Reliability and agreement concern the degree to which repeated measurements in stable persons (test-retest) provide similar answers. Reliability is the degree to which patients can be distinguished from each other, despite measurement error. Agreement is the absolute measurement error, i.e., how close the scores on repeated measures are. Small measurement error is required for evaluative purposes in which one wants to distinguish clinically important changes from measurement error [33].

The intra class correlation (ICC), with a 95% confidence interval (CI) was used to assess the reliability of the WORC. It was calculated on a group of 57 people who completed the WORC questionnaire two times. According to the guidelines from the literature, we assumed positive rating for reliability when the ICC is ≥ 0.70 [33].
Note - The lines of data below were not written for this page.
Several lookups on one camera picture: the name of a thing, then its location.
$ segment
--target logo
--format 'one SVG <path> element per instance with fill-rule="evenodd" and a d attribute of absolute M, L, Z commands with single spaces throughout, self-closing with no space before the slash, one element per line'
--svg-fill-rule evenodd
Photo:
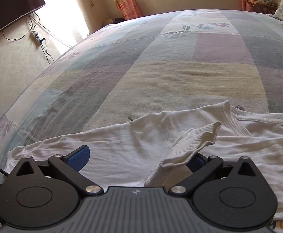
<path fill-rule="evenodd" d="M 136 190 L 132 191 L 132 193 L 133 193 L 133 194 L 138 195 L 138 194 L 140 194 L 140 193 L 141 193 L 141 191 L 140 191 L 140 190 L 138 190 L 138 189 L 136 189 Z"/>

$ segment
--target white t-shirt
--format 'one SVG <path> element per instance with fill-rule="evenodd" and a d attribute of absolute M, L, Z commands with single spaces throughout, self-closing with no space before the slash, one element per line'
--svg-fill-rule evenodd
<path fill-rule="evenodd" d="M 249 156 L 278 199 L 275 220 L 283 219 L 283 113 L 253 114 L 229 101 L 194 110 L 149 113 L 134 121 L 20 146 L 8 154 L 10 172 L 24 155 L 47 160 L 81 145 L 91 151 L 81 174 L 108 186 L 166 188 L 191 172 L 185 164 L 200 151 L 225 161 Z"/>

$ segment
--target power strip
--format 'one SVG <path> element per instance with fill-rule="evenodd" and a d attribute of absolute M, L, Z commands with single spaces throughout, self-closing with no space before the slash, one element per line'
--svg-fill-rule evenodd
<path fill-rule="evenodd" d="M 41 45 L 43 40 L 45 40 L 45 38 L 40 39 L 39 35 L 35 33 L 34 31 L 32 31 L 31 34 L 34 37 L 34 39 L 38 42 L 39 45 Z"/>

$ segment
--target circular cover
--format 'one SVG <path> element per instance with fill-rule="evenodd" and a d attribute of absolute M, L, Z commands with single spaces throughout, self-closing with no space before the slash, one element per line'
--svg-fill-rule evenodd
<path fill-rule="evenodd" d="M 271 189 L 246 180 L 218 179 L 201 185 L 192 201 L 198 214 L 216 226 L 228 230 L 250 230 L 273 218 L 277 202 Z"/>
<path fill-rule="evenodd" d="M 0 218 L 18 228 L 58 223 L 71 215 L 78 204 L 74 187 L 57 179 L 16 181 L 13 188 L 0 189 Z"/>

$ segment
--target bedsheet
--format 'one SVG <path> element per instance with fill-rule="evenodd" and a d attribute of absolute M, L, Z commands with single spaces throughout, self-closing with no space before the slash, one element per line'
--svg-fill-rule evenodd
<path fill-rule="evenodd" d="M 108 25 L 40 74 L 0 119 L 7 152 L 50 137 L 230 100 L 283 112 L 283 22 L 189 10 Z M 273 222 L 283 230 L 283 222 Z"/>

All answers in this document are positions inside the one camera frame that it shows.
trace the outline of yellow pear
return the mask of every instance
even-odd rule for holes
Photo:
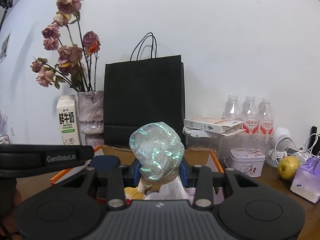
[[[282,179],[290,180],[294,178],[297,169],[300,166],[299,159],[294,156],[284,157],[278,166],[278,173],[282,177]]]

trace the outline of vase
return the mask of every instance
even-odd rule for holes
[[[78,110],[79,131],[85,134],[86,145],[103,145],[103,91],[79,92]]]

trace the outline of plastic bottle
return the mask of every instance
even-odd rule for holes
[[[228,95],[228,101],[224,107],[222,119],[240,120],[240,108],[238,106],[238,96]]]
[[[271,134],[273,131],[275,118],[273,117],[270,99],[262,98],[256,118],[259,119],[259,133]]]
[[[241,121],[244,121],[243,129],[246,133],[258,133],[259,129],[259,119],[256,117],[258,111],[254,101],[255,97],[246,96],[242,105]]]

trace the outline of black paper bag
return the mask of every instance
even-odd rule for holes
[[[165,122],[184,143],[184,119],[184,70],[181,55],[106,64],[106,145],[128,147],[130,135],[151,122]]]

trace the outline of iridescent plastic wrap
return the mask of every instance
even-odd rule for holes
[[[165,184],[179,174],[184,145],[166,123],[149,123],[130,136],[130,148],[140,161],[142,183],[146,187]]]

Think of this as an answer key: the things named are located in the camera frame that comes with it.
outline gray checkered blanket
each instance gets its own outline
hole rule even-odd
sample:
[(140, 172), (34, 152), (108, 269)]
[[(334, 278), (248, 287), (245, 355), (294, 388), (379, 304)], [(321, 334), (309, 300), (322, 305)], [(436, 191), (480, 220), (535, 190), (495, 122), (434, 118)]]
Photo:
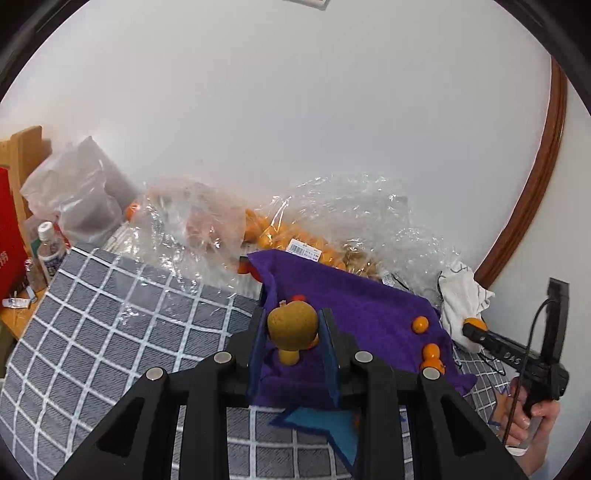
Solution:
[[(35, 480), (53, 479), (72, 452), (149, 367), (195, 366), (244, 330), (256, 300), (78, 245), (66, 258), (8, 364), (0, 393), (0, 435)], [(500, 362), (455, 352), (478, 375), (467, 400), (486, 421), (493, 388), (507, 384)], [(281, 410), (228, 409), (232, 480), (350, 478), (326, 439), (269, 422)], [(401, 409), (407, 478), (410, 434)], [(181, 409), (172, 478), (178, 478)]]

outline red box
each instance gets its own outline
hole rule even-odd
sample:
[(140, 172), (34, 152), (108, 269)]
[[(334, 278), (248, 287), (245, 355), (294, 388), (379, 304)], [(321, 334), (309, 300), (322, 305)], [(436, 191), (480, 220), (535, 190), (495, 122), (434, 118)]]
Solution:
[(24, 278), (26, 259), (8, 171), (0, 168), (0, 299), (11, 296), (11, 287)]

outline white bottle cap
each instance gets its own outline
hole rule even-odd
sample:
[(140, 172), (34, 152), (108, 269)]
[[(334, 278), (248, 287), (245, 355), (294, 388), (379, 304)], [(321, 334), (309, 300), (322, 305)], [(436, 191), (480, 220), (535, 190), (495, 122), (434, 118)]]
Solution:
[(51, 240), (56, 234), (55, 230), (53, 229), (53, 223), (51, 222), (43, 222), (41, 225), (39, 225), (39, 228), (37, 228), (37, 233), (39, 234), (39, 240), (42, 242)]

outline silver screw
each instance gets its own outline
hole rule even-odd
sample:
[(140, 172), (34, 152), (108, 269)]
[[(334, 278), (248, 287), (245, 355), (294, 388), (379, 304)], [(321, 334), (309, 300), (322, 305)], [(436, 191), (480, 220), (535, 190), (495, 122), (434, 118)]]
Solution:
[(162, 370), (160, 367), (152, 367), (146, 372), (146, 377), (148, 380), (158, 380), (159, 378), (162, 378), (163, 375), (164, 370)]
[(360, 350), (355, 354), (355, 359), (361, 364), (368, 364), (374, 359), (374, 356), (365, 350)]
[(441, 373), (439, 373), (437, 368), (427, 367), (423, 369), (423, 376), (428, 380), (437, 380), (441, 376)]
[(218, 352), (213, 356), (213, 359), (218, 364), (227, 364), (232, 360), (232, 354), (229, 352)]

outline purple cloth
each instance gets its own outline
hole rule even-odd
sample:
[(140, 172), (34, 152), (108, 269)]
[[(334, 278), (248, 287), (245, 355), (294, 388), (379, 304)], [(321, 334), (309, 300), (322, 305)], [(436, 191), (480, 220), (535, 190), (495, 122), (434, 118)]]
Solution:
[[(436, 343), (446, 366), (445, 377), (454, 388), (464, 395), (476, 383), (474, 375), (458, 373), (452, 339), (426, 299), (280, 250), (256, 252), (248, 257), (265, 284), (267, 312), (280, 300), (305, 295), (316, 310), (332, 309), (339, 329), (351, 333), (361, 350), (377, 355), (392, 367), (418, 372), (423, 346)], [(421, 315), (428, 318), (429, 329), (417, 335), (411, 324)], [(279, 362), (277, 349), (269, 340), (255, 403), (329, 408), (332, 404), (319, 348), (301, 351), (300, 362), (286, 367)]]

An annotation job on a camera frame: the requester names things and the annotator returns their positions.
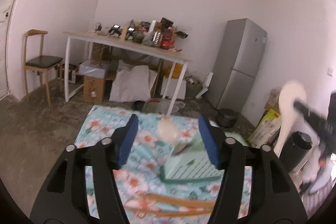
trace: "light switch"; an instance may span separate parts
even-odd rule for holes
[[[329,76],[333,76],[334,75],[334,69],[333,68],[329,68],[328,69],[328,75]]]

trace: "wooden chair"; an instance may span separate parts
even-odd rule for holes
[[[45,78],[45,88],[47,91],[47,99],[48,104],[51,106],[50,103],[50,91],[49,91],[49,84],[48,84],[48,71],[52,68],[58,67],[59,72],[59,88],[62,92],[62,60],[63,58],[57,56],[48,56],[42,55],[43,52],[43,40],[44,35],[47,34],[47,31],[39,31],[39,30],[29,30],[25,33],[25,45],[24,45],[24,55],[23,55],[23,71],[25,74],[25,86],[26,86],[26,94],[28,96],[28,87],[27,87],[27,70],[37,71],[37,75],[40,77],[40,86],[42,86],[42,73],[44,73]],[[28,37],[33,35],[41,35],[41,42],[40,42],[40,55],[34,59],[26,61],[26,52],[27,52],[27,40]]]

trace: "black trash can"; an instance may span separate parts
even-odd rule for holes
[[[311,149],[311,138],[308,134],[296,131],[290,135],[282,148],[279,159],[288,172],[291,172]]]
[[[216,116],[216,121],[222,127],[231,128],[235,125],[235,123],[238,119],[238,115],[239,115],[239,113],[236,113],[231,109],[222,108]]]

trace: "black chair seat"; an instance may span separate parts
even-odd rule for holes
[[[59,63],[62,60],[63,58],[58,57],[58,56],[41,55],[39,57],[36,57],[32,60],[27,61],[26,66],[47,69]]]

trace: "silver bolt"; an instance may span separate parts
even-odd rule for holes
[[[266,145],[266,144],[264,144],[264,145],[261,147],[261,149],[264,150],[265,152],[270,152],[270,151],[271,151],[271,148],[270,148],[268,145]]]
[[[74,144],[69,144],[65,150],[68,151],[68,152],[71,152],[71,151],[74,151],[76,148],[76,146]]]
[[[235,144],[236,143],[236,140],[234,138],[226,138],[225,139],[225,142],[227,144]]]
[[[110,138],[104,138],[101,140],[101,143],[104,145],[110,144],[112,140]]]

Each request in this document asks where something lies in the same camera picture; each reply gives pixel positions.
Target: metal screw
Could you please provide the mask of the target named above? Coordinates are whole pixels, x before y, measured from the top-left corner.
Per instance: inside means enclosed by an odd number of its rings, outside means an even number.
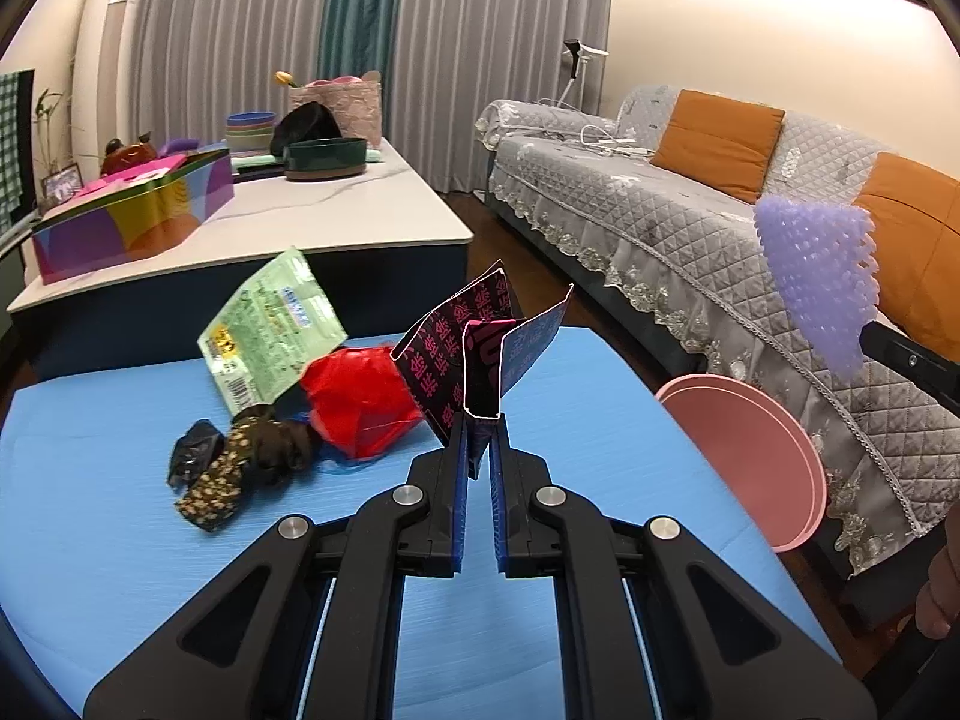
[[[300,538],[307,532],[308,527],[303,517],[287,517],[280,523],[277,530],[284,538]]]
[[[414,506],[424,499],[424,491],[416,485],[400,485],[394,490],[394,502],[400,506]]]
[[[680,536],[680,523],[670,517],[657,517],[650,523],[650,533],[663,541]]]
[[[560,488],[550,485],[550,487],[537,490],[536,499],[544,506],[560,506],[566,500],[566,493]]]

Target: pink plate
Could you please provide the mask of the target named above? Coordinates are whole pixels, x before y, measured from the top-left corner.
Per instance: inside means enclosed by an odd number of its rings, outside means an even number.
[[[812,536],[827,506],[827,480],[813,443],[783,406],[759,389],[711,374],[674,379],[656,399],[774,551],[794,549]]]

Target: purple mesh object
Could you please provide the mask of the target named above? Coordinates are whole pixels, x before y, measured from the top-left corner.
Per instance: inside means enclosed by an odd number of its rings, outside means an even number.
[[[790,319],[830,371],[850,380],[863,365],[860,332],[877,318],[880,298],[870,212],[765,197],[754,223]]]
[[[194,138],[174,138],[172,141],[167,141],[163,148],[157,151],[157,156],[168,157],[171,154],[179,154],[183,151],[196,151],[198,148],[200,148],[200,141]]]

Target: pink lace basket
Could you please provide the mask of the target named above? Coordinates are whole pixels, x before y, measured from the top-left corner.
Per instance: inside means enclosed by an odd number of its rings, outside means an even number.
[[[315,100],[330,109],[344,138],[366,138],[373,148],[383,140],[378,81],[325,83],[290,90],[291,110]]]

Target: green snack package
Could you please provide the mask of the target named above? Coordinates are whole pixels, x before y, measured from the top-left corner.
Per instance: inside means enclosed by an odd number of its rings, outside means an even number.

To assess the agreement, we calculated the Standard Error of Measurement (SEM) and the Minimal Detectable Change (MDC) in the group 57 people who completed WORC two times. SEM was calculated using the formula: SEM = SD √(1-R), where SD represents Standard Deviation of the sample and R the reliability parameter (ICC). The MDC is the minimum amount of change in a patient’s score that ensures the change is not the result of measurement error. MDC was calculated using the formula. MDC=SEMx1.96× √2, where 1.96 derives from the 0.95% CI of no change, and √2 shows two measurements assessing the change [33, 35].

Construct validity

Construct validity refers to the extent to which scores on a particular instrument relate to other measures in a manner that is consistent with theoretically derived hypotheses concerning the concepts that are being measured [33].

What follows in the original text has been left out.